## [SOURCE DATA]
■ ■ ■ ■
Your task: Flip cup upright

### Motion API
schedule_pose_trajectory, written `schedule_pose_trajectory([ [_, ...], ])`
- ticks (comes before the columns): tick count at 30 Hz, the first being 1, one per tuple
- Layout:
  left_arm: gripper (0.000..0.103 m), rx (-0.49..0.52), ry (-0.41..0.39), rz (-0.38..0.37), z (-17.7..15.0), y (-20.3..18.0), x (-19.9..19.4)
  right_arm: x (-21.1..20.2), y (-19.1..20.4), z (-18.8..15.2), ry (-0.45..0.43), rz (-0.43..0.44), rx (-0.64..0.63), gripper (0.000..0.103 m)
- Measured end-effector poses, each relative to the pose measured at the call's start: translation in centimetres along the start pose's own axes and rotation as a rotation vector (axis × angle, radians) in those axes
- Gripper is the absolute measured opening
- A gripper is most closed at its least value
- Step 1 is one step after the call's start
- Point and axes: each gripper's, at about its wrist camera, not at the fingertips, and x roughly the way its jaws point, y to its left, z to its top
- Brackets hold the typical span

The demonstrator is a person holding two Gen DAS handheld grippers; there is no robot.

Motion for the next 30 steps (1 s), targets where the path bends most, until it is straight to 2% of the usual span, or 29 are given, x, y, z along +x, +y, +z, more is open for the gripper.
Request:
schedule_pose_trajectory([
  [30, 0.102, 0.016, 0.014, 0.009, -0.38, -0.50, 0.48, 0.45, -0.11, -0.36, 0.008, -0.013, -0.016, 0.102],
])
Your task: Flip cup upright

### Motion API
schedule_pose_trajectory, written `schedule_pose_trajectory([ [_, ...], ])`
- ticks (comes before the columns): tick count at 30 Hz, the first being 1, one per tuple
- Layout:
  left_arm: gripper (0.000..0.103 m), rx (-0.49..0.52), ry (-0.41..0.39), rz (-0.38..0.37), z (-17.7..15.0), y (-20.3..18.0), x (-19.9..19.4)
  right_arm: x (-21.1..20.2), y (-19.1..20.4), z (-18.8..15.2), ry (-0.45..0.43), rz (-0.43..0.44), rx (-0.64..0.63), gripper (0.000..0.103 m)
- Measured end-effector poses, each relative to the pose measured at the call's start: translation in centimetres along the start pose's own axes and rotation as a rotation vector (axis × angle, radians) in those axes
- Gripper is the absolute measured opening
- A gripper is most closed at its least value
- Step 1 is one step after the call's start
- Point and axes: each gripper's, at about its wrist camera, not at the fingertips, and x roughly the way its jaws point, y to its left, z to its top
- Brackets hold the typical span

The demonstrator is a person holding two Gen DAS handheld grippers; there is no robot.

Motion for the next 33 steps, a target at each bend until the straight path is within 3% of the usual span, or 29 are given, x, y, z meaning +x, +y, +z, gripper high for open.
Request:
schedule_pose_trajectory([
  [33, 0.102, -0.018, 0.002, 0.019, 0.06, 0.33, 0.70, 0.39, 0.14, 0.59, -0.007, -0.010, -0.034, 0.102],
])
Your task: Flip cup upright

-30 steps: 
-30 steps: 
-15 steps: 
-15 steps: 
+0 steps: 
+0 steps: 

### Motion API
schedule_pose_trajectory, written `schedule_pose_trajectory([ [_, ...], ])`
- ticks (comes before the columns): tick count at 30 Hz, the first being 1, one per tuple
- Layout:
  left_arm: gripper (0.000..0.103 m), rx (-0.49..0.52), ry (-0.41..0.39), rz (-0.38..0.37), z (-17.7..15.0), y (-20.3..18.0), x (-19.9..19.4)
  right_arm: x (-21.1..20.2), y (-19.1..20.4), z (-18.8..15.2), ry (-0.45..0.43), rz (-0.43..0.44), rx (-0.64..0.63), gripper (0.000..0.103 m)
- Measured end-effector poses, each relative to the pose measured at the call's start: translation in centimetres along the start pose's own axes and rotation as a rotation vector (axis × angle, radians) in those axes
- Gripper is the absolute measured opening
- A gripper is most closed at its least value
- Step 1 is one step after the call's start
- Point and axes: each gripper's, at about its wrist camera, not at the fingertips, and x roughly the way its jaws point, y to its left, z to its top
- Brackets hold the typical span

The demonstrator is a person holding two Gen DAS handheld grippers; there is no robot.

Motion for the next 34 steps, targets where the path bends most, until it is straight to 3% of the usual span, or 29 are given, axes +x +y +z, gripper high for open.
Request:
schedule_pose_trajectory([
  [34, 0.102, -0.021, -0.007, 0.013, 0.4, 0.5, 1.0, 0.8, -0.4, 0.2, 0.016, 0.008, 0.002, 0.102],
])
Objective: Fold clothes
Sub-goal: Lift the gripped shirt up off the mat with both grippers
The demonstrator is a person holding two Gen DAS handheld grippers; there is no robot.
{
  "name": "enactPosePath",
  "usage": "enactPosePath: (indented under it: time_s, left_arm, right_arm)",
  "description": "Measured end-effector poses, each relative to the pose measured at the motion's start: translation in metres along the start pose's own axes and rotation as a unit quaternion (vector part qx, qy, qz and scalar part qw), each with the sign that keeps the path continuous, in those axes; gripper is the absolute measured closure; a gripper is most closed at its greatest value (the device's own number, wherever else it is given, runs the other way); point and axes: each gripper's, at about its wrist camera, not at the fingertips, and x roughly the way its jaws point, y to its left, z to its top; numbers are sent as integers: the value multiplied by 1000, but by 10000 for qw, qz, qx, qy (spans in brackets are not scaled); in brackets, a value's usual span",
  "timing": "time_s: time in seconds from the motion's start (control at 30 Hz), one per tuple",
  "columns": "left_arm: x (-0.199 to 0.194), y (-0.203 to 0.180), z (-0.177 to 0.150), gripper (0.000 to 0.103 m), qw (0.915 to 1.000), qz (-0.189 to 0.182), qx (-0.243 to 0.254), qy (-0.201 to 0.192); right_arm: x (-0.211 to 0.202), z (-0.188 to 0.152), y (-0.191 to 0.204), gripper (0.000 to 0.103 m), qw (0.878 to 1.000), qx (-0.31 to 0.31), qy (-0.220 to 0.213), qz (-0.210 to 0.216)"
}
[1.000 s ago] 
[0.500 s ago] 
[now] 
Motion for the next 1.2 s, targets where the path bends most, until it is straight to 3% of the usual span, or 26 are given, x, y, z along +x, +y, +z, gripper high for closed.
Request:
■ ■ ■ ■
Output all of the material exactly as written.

## [EXPECTED ANSWER]
Your task: Flip cup upright

### Motion API
schedule_pose_trajectory, written `schedule_pose_trajectory([ [_, ...], ])`
- ticks (comes before the columns): tick count at 30 Hz, the first being 1, one per tuple
- Layout:
  left_arm: gripper (0.000..0.103 m), rx (-0.49..0.52), ry (-0.41..0.39), rz (-0.38..0.37), z (-17.7..15.0), y (-20.3..18.0), x (-19.9..19.4)
  right_arm: x (-21.1..20.2), y (-19.1..20.4), z (-18.8..15.2), ry (-0.45..0.43), rz (-0.43..0.44), rx (-0.64..0.63), gripper (0.000..0.103 m)
- Measured end-effector poses, each relative to the pose measured at the call's start: translation in centimetres along the start pose's own axes and rotation as a rotation vector (axis × angle, radians) in those axes
- Gripper is the absolute measured opening
- A gripper is most closed at its least value
- Step 1 is one step after the call's start
- Point and axes: each gripper's, at about its wrist camera, not at the fingertips, and x roughly the way its jaws point, y to its left, z to its top
- Brackets hold the typical span

The demonstrator is a person holding two Gen DAS handheld grippers; there is no robot.

Motion for the next 30 steps (1 s), targets where the path bends most, until it is straight to 2% of the usual span, or 29 are given, x, y, z along +x, +y, +z, more is open for the gripper.
Request:
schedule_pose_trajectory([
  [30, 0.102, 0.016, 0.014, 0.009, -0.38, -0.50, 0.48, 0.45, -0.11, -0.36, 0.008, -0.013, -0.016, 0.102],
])
Your task: Flip cup upright

### Motion API
schedule_pose_trajectory, written `schedule_pose_trajectory([ [_, ...], ])`
- ticks (comes before the columns): tick count at 30 Hz, the first being 1, one per tuple
- Layout:
  left_arm: gripper (0.000..0.103 m), rx (-0.49..0.52), ry (-0.41..0.39), rz (-0.38..0.37), z (-17.7..15.0), y (-20.3..18.0), x (-19.9..19.4)
  right_arm: x (-21.1..20.2), y (-19.1..20.4), z (-18.8..15.2), ry (-0.45..0.43), rz (-0.43..0.44), rx (-0.64..0.63), gripper (0.000..0.103 m)
- Measured end-effector poses, each relative to the pose measured at the call's start: translation in centimetres along the start pose's own axes and rotation as a rotation vector (axis × angle, radians) in those axes
- Gripper is the absolute measured opening
- A gripper is most closed at its least value
- Step 1 is one step after the call's start
- Point and axes: each gripper's, at about its wrist camera, not at the fingertips, and x roughly the way its jaws point, y to its left, z to its top
- Brackets hold the typical span

The demonstrator is a person holding two Gen DAS handheld grippers; there is no robot.

Motion for the next 33 steps, a target at each bend until the straight path is within 3% of the usual span, or 29 are given, x, y, z meaning +x, +y, +z, gripper high for open.
Request:
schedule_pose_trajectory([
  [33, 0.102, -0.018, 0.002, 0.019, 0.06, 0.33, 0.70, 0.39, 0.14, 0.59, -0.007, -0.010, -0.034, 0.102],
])
Your task: Flip cup upright

-30 steps: 
-30 steps: 
-15 steps: 
-15 steps: 
+0 steps: 
+0 steps: 

### Motion API
schedule_pose_trajectory, written `schedule_pose_trajectory([ [_, ...], ])`
- ticks (comes before the columns): tick count at 30 Hz, the first being 1, one per tuple
- Layout:
  left_arm: gripper (0.000..0.103 m), rx (-0.49..0.52), ry (-0.41..0.39), rz (-0.38..0.37), z (-17.7..15.0), y (-20.3..18.0), x (-19.9..19.4)
  right_arm: x (-21.1..20.2), y (-19.1..20.4), z (-18.8..15.2), ry (-0.45..0.43), rz (-0.43..0.44), rx (-0.64..0.63), gripper (0.000..0.103 m)
- Measured end-effector poses, each relative to the pose measured at the call's start: translation in centimetres along the start pose's own axes and rotation as a rotation vector (axis × angle, radians) in those axes
- Gripper is the absolute measured opening
- A gripper is most closed at its least value
- Step 1 is one step after the call's start
- Point and axes: each gripper's, at about its wrist camera, not at the fingertips, and x roughly the way its jaws point, y to its left, z to its top
- Brackets hold the typical span

The demonstrator is a person holding two Gen DAS handheld grippers; there is no robot.

Motion for the next 34 steps, targets where the path bends most, until it is straight to 3% of the usual span, or 29 are given, axes +x +y +z, gripper high for open.
Request:
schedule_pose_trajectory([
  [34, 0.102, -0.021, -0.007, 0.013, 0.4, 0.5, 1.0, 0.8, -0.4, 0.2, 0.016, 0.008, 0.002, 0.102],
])
Objective: Fold clothes
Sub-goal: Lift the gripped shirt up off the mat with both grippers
The demonstrator is a person holding two Gen DAS handheld grippers; there is no robot.
{
  "name": "enactPosePath",
  "usage": "enactPosePath: (indented under it: time_s, left_arm, right_arm)",
  "description": "Measured end-effector poses, each relative to the pose measured at the motion's start: translation in metres along the start pose's own axes and rotation as a unit quaternion (vector part qx, qy, qz and scalar part qw), each with the sign that keeps the path continuous, in those axes; gripper is the absolute measured closure; a gripper is most closed at its greatest value (the device's own number, wherever else it is given, runs the other way); point and axes: each gripper's, at about its wrist camera, not at the fingertips, and x roughly the way its jaws point, y to its left, z to its top; numbers are sent as integers: the value multiplied by 1000, but by 10000 for qw, qz, qx, qy (spans in brackets are not scaled); in brackets, a value's usual span",
  "timing": "time_s: time in seconds from the motion's start (control at 30 Hz), one per tuple",
  "columns": "left_arm: x (-0.199 to 0.194), y (-0.203 to 0.180), z (-0.177 to 0.150), gripper (0.000 to 0.103 m), qw (0.915 to 1.000), qz (-0.189 to 0.182), qx (-0.243 to 0.254), qy (-0.201 to 0.192); right_arm: x (-0.211 to 0.202), z (-0.188 to 0.152), y (-0.191 to 0.204), gripper (0.000 to 0.103 m), qw (0.878 to 1.000), qx (-0.31 to 0.31), qy (-0.220 to 0.213), qz (-0.210 to 0.216)"
}
[1.000 s ago] 
[0.500 s ago] 
[now] 
Motion for the next 1.2 s, targets where the path bends most, until it is straight to 3% of the usual span, or 26 are given, x, y, z along +x, +y, +z, gripper high for closed.
Request:

There's nothing left to add to the output.